La solución parece tan compleja como sencilla: simplemente se necesita gente que piense cómo hacer para que todos seamos ricos, pero primero logrando que cuanto antes nadie sea pobre. Y en esto, no hay tiempo para perder...

Saludos,
M.I.

domingo, 25 de julio de 2010

Verón y el Mercado de Verdad


Hace unos días, Eliseo Verón escribía en su columna de Perfil sobre cierta lucha que se daría entre la clase política y el periodismo por preservar, frente a la opinión pública, la imagen de ser quienes tienen acceso a la “verdad”. Además, sostiene que desde la década de 1980 se evidenció un “cambio de paradigma” que se correspondió con el ingreso masivo de capitales a la esfera de los medios de comunicación que sumado a lo que define “giro lingüístico” de las ciencias sociales, derrumbó el ideario de la objetividad en el periodismo.

De este modo, Verón observa que la clase política trata de capitalizar la pérdida en la cuota de “verdad” que evidencia el periodismo. Visto de este modo, se plantea como un juego de suma cero en el que la disputa Política Vs Periodismo ganan los adeptos que pierde el otro. Esos adeptos son tales porque los consideran captadores y/o proveedores de “verdad”.

Desde una óptica más realista, el juego también consiste en expandir la idea de que el otro jugador es un “manipulador de información”. Pero también se puede dar el caso de que alguien manipule información que lo perjudique (a modo de coartada) para luego decir que el otro lo ha hecho. Cuando incluimos esta posibilidad, junto con la posibilidad de que todos los jugadores sepan que el otro puede hacer cualquiera de estas cosas, el juego se vuelve (como casi todas las secciones de la realidad) tan complejo como indescifrable para los consumidores (en este caso votantes o seguidores de medios de información).
Sin embargo, en mi opinión, parecería más bien un juego de suma negativa*, en el que la sola competencia puede implicar mayores costos por participar que beneficios para los ganadores. En lo que estoy pensando es que se puede dar que una parte de la opinión pública se canse aun más y decida no creer en nadie. Así, el mercado de la “verdad” cada vez se hace más pequeño, mientras los que deciden ir por afuera se vuelven más cartesianos (en el sentido de Descartes).

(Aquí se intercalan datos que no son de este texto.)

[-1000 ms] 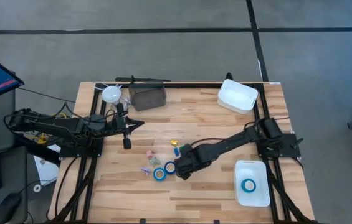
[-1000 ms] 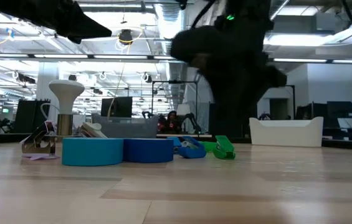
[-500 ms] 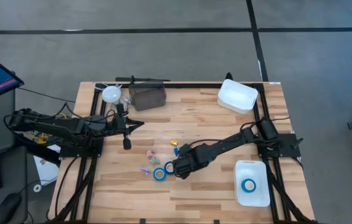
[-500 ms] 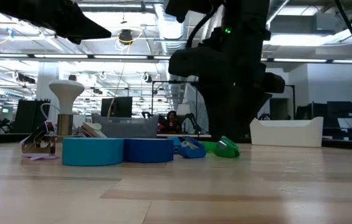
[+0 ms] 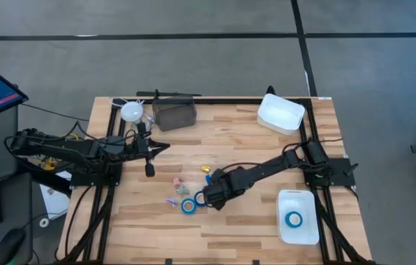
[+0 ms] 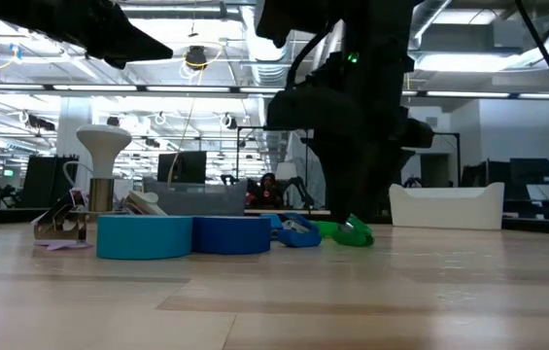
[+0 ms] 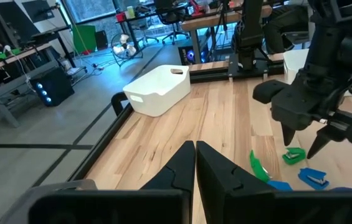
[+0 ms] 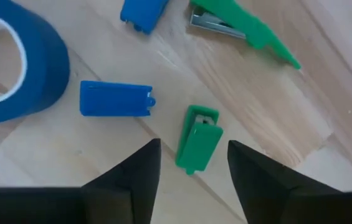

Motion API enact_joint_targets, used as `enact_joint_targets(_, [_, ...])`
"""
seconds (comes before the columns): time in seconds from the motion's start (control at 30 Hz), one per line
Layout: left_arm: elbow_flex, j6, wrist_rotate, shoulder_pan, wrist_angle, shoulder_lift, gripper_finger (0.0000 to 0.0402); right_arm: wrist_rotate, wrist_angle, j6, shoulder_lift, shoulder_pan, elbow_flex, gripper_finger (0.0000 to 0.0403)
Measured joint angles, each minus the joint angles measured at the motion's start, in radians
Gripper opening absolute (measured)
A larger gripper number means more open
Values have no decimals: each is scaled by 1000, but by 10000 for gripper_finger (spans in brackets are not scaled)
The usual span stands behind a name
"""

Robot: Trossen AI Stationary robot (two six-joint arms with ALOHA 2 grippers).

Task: Pick and place Stapler, Stapler remover, tape
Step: Put the bottom green staple into the top right white bin

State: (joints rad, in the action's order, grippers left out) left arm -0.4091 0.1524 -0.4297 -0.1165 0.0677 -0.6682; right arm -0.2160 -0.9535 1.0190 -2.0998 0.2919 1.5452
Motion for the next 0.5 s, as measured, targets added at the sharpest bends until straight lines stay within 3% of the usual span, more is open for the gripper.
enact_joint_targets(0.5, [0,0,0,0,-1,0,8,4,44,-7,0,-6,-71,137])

Ahora, si suponemos (a la X-Files) que no podemos confiar en nadie (como garante de la objetividad): ¿tiene lógica tratar de consumir lo que suponemos que más se acerca a la “verdad”? ¿Tiene lógica la libertad de expresión sin límites, cuando las limitaciones de nuestros sistemas democráticos llevan a que disten mucho de ser parecidos a las concepciones ideales?
En mi opinión, la libertad de expresión no se puede desligar nunca de la responsabilidad acerca de lo que se está expresando. Mientras se puedan seguir esgrimiendo mentiras para dañar la imagen pública de otros o para inventar una “realidad social”, estamos jugando con un arma de doble filo.

Dado el desarrollo de internet y las redes sociales, Verón se preguntaba si “¿El periodismo electrónico (se ha) transformado en un arma eficaz contra los autoritarismos populistas del tercer milenio?”.

La pregunta me deja varias otras: ¿Por qué lucharía el periodismo contra los gobiernos autoritarios?...... quizá porque éstos no los dejarían expresarse (ni ganar dinero)….
Pero si siendo aliados consiguieran ser un “monopolio” periodístico o tener una gran porción del mercado ¿no les convendría apoyar a ese gobierno autoritario?........mmmmmm… no me queda claro si les conviene apoyar para tratar de estar entre los que más se destacan en su “lamebotez”, o bien si les conviene jugarla por afuera con algún otro.

De todos modos, me parece más correcto pensar al juego como uno que se da entre poderes que están entrelazados y no entre poderes que se disputan la torta de la credibilidad.
Como bien sabemos, existe la borocotización en la política. ¿Por qué los medios no cambiarían de colores según la ocasión?